“Pai, pai”. Essas foram as últimas palavras de Kamila Vitória Aparecida de Souza Silva. A menina de 12 anos morreu baleada num tiroteio na Favela do Guarda, em Del Castilho, na Zona Norte do Rio, na noite desta quinta-feira, 5 de dezembro.
Kamila jogava queimado com amigos em uma praça pública, quando um intenso tiroteio teve início. O promotor de vendas Sandro Alves Silva, pai da menina, disse que gritou para a filha se esconder.
Sandro se protegeu em um bar e, quando os disparos pararam, correu para socorrer a filha, mas ela já estava baleada.
Com a ajuda de amigos, ele pegou o carro e seguiu até o Hospital Salgado Filho, no Méier, na Zona Norte. Kamila chegou a passar por uma cirurgia, mas teve uma parada caradiorrespiratória e morreu em seguida.
“As últimas palavras foram: ‘pai, pai’. Eu respondi: ‘deita no chão’. Mas ela tinha sido baleada. Pegamos e levamos para o hospital. Mas ela já estava dando suspiro”, contou o pai, emocionado.
‘Não tive tempo de entregar o presentinho que ela mais queria’
Kamila tinha acabado de concluir o 6º ano na escola e frequentava uma igreja evangélica. Ela iria participar de uma competição de vôlei no final do ano e sonhava em ser veterinária.
“Ela era grandona, estava feliz porque estava participando desse campeonato. Ela tinha passado de ano, estava feliz. Tinha ido para o 7º ano”, contou.
“Estamos devastados. Eu não tive tempo de entregar o presentinho que ela mais queria: a joelheira que iria usar para um campeonato de vôlei da igreja que ela estava participando. Agora, está nas mãos de Deus”, disse Sandro, que também é pai de um bebê de 5 meses.
O pai disse que Kamila era uma criança muito querida e estudiosa.
“A Kamila era uma menina amada por todos. Uma menina nota dez. Quando ela tirava nota ruim na escola, ela prometia pra mim e a mãe dela que ela ia se recuperar. E ela realmente se recuperava.”
O tiro acertou a perna da menina e acabou atingindo a veia femoral, um importante vaso sanguíneo da coxa.
Pouco depois das 10h, a família chegou ao Instituto Médico Legal (IML), no Centro. Muito abalado, o pai da estudante era consolado por parentes e amigos.
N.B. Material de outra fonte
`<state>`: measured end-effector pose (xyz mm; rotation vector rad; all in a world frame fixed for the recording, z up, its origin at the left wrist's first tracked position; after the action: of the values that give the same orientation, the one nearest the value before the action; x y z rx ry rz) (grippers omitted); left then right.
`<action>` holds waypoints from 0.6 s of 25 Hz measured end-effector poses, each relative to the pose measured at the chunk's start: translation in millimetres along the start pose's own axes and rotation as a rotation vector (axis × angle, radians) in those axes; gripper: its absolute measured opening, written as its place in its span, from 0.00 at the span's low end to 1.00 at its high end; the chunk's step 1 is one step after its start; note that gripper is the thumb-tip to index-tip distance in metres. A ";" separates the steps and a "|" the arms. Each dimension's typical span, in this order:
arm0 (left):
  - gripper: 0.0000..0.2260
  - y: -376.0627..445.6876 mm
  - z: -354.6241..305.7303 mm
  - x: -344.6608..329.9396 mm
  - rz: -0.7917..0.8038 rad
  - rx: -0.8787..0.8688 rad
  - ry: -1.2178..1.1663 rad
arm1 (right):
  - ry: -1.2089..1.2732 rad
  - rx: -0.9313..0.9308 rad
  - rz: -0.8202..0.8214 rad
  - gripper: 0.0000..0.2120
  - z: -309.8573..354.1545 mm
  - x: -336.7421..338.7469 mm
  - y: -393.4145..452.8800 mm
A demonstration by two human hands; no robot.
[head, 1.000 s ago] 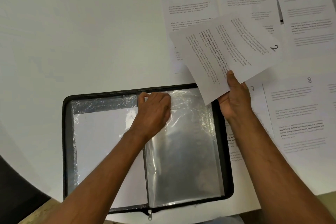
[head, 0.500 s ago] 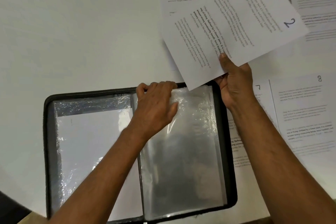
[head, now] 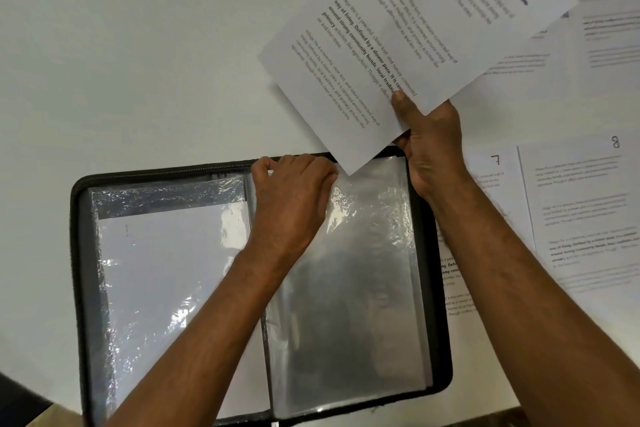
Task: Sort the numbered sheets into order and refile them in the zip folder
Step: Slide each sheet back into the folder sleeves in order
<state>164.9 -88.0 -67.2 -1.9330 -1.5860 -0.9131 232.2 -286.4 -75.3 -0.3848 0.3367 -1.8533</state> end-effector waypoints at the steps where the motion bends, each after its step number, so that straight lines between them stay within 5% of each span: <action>1: 0.07 -0.5 -0.3 0.3 -0.007 -0.002 0.000 | -0.031 0.013 0.011 0.19 -0.3 -0.5 -2.7; 15: 0.04 3.3 1.4 0.2 -0.014 0.038 -0.047 | -0.310 0.106 0.314 0.16 -3.0 13.2 0.1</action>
<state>168.4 -87.6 -67.8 -1.9325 -1.6342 -0.8421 227.1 -298.9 -76.7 -0.5079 0.0798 -1.4715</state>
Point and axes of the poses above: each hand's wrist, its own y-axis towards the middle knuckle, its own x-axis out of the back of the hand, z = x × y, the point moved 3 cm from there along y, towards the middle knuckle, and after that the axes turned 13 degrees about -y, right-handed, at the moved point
Ele lembrou que, por conta da violência na cidade, a esposa sempre pedia para eles voltarem para o Nordeste.
“A minha esposa é mais forte, mas está devastada porque minha filha era muito apegada a ela. Sempre dizia: ‘Eu amo você’. O que aconteceu eu deixo na mão de Deus. Está sendo difícil. Normalmente, vem a imagem dela quando ela chegava em casa. Agora, ver as coisas dela lá tem sido difícil”.
“Eu sou sergipano, e a minha esposa, maranhense. Ela sempre dizia: ‘Vamos embora daqui’. Mas eu sempre disse que aqui era o nosso futuro. Porque eu trabalho e ela trabalha. Mas, agora, infelizmente, a gente repensa em ficar na cidade. Agora, com certeza vamos pensar em sair do Rio”.
O corpo de Kamila deve ser velado e sepultado neste sábado, 7 de dezembro, no Cemitério de Inhaúma, na Zona Norte.
O caso foi registrado na 23ª DP (Méier) e será encaminhado para a Delegacia de Homicídio da Capital (DHC).
Tiros em praça pública
A Favela do Guarda fica entre a Avenida Pastor Martin Luther King e a Linha Amarela. Segundo moradores, homens que eram da milícia e migraram para o tráfico do Comando Vermelho (CV) chegaram de carro e fizeram vários disparos contra a praça pública.
No momento do ataque, várias crianças brincavam no local. Após os disparos, os homens fugiram.
Os tiros também atingiram outro morador da comunidade, que foi ferido de raspão no braço. Levado para o mesmo hospital, foi atendido e liberado. Segundo testemunhas, o homem teria ligação com a milícia.
Testemunhas disseram ainda que, há um mês, o CV entrou na comunidade, matou um miliciano e baleou um morador.
Guerra após morte de miliciano
Desde 2022, traficantes do Comando Vermelho tentam tomar comunidades dominadas por milicianos nos bairros de Inhaúma, Abolição e Pilares, na Zona Norte.
Nessas localidades, quem dominava era o paramilitar Marco Antônio Figueiredo Martins, o Marquinho Catiri, assassinado naquele ano em uma troca de tiros na comunidade da Guarda, em Del Castilho.
Desde então, bandidos e narcomilicianos disputam a bala o comando das comunidades Guarda e Águia de Ouro, em Inhaúma; Cardim e Belém-Belém, em Pilares; e comunidade da Coroa, na Abolição.